__Exercise instructions__
Please find all lines containing "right" in the listing below and copy them.

__Source material__
Segment Open

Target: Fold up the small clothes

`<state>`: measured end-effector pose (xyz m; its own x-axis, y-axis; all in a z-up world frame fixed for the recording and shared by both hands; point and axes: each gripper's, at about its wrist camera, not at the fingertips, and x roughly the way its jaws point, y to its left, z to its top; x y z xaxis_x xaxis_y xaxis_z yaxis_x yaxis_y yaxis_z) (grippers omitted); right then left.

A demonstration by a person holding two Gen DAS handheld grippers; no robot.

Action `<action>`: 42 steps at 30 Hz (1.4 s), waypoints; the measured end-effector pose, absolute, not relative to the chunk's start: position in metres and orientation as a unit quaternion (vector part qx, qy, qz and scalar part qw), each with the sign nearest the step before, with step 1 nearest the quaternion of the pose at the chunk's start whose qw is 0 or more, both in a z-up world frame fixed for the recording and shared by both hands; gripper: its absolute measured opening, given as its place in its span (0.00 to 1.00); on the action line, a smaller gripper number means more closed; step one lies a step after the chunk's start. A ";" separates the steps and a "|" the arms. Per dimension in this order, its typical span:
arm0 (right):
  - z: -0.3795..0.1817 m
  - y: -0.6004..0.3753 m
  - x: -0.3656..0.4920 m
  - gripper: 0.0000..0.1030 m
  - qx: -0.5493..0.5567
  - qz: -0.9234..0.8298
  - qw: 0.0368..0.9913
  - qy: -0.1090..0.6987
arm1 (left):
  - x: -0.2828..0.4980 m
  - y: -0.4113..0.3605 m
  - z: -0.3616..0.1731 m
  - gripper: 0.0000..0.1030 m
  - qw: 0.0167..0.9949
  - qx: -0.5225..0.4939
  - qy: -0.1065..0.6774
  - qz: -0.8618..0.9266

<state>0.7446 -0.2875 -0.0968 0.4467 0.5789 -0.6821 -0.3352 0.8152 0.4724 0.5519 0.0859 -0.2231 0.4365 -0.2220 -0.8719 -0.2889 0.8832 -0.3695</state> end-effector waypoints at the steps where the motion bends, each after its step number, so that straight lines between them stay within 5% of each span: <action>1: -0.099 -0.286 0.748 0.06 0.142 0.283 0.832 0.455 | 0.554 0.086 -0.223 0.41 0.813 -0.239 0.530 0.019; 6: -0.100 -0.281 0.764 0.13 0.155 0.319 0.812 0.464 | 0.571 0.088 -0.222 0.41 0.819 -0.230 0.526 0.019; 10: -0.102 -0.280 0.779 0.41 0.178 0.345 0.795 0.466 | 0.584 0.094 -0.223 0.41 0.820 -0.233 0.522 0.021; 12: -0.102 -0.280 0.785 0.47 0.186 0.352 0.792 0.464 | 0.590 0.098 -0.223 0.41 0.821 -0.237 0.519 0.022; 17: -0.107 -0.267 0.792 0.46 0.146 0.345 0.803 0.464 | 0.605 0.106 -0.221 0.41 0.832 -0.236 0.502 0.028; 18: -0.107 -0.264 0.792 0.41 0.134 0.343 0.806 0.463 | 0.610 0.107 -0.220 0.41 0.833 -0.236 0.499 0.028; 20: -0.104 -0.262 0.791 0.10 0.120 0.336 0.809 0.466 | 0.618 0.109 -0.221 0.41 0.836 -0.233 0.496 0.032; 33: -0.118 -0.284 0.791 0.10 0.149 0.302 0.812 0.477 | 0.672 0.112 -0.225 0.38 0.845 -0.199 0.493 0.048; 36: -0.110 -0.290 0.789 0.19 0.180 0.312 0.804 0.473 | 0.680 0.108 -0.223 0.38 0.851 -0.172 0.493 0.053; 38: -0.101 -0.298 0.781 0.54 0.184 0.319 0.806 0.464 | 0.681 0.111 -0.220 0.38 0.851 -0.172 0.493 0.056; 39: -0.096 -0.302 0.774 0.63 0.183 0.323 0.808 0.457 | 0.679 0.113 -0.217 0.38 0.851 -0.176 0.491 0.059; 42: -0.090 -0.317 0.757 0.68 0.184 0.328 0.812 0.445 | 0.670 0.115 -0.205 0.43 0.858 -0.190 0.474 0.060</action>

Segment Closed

__The completed task__
`<state>`: measured end-effector pose (xyz m; its own x-axis, y-axis; all in a z-up world frame fixed for the recording and shared by both hands; point and axes: each gripper's, at about its wrist camera, not at the fingertips, and x roughly the way its jaws point, y to its left, z to its top; x y z xaxis_x xaxis_y xaxis_z yaxis_x yaxis_y yaxis_z) (grippers omitted); right then left.
arm0 (right):

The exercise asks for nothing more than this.